### About this task
This task calls for copying every line in the data below that contains the word "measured".

*** Dataset content ***

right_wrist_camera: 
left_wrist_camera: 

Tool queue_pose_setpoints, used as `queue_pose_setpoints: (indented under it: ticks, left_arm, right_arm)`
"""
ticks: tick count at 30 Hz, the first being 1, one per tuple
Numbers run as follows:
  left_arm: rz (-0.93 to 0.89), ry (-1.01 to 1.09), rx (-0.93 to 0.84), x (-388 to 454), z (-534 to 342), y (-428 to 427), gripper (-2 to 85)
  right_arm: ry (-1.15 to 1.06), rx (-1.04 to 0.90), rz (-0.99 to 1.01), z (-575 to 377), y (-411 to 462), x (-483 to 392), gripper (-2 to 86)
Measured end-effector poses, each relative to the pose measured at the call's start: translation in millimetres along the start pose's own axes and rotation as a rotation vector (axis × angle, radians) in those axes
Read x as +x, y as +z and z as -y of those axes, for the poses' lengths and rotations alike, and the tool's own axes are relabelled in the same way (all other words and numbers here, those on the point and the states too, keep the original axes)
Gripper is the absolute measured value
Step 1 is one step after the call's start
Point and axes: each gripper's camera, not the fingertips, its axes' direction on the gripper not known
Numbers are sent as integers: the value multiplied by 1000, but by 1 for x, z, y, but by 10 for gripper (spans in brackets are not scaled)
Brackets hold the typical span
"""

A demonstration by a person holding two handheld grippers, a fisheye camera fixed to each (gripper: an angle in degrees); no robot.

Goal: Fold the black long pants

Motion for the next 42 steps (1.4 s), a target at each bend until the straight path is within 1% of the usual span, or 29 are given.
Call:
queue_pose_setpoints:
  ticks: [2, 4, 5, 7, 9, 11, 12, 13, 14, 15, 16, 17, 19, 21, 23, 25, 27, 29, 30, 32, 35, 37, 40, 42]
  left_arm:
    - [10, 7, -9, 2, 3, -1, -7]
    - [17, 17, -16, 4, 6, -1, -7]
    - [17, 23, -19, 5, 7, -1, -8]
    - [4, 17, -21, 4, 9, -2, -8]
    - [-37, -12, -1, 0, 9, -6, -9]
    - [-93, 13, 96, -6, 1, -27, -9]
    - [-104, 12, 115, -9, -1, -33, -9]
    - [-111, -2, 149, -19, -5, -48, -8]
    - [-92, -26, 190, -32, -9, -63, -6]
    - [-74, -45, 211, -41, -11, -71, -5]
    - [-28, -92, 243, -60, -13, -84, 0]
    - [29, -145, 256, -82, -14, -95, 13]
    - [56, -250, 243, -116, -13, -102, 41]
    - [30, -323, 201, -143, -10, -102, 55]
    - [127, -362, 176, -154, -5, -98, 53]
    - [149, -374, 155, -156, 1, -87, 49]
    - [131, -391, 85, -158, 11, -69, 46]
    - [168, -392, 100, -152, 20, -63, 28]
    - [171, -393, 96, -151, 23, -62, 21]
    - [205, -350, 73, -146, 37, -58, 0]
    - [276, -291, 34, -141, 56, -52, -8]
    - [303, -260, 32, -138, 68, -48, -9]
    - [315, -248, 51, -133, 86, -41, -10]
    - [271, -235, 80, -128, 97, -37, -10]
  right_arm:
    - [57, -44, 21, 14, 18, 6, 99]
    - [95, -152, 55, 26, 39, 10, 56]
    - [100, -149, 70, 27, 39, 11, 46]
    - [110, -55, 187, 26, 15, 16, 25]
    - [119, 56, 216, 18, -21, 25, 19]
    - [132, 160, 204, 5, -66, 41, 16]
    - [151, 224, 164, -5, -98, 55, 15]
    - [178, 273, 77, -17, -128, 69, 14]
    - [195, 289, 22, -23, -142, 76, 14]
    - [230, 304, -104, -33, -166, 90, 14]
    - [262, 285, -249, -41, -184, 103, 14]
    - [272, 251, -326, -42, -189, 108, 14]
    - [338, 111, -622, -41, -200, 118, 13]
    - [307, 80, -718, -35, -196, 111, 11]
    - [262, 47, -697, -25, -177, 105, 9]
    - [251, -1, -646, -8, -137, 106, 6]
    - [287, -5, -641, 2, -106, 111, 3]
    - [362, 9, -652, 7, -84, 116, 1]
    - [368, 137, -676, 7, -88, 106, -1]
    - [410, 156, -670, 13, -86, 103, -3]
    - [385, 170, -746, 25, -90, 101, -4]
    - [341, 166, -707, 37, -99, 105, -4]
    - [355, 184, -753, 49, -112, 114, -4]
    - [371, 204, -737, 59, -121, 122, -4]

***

### Exercise answer
Measured end-effector poses, each relative to the pose measured at the call's start: translation in millimetres along the start pose's own axes and rotation as a rotation vector (axis × angle, radians) in those axes
Gripper is the absolute measured value

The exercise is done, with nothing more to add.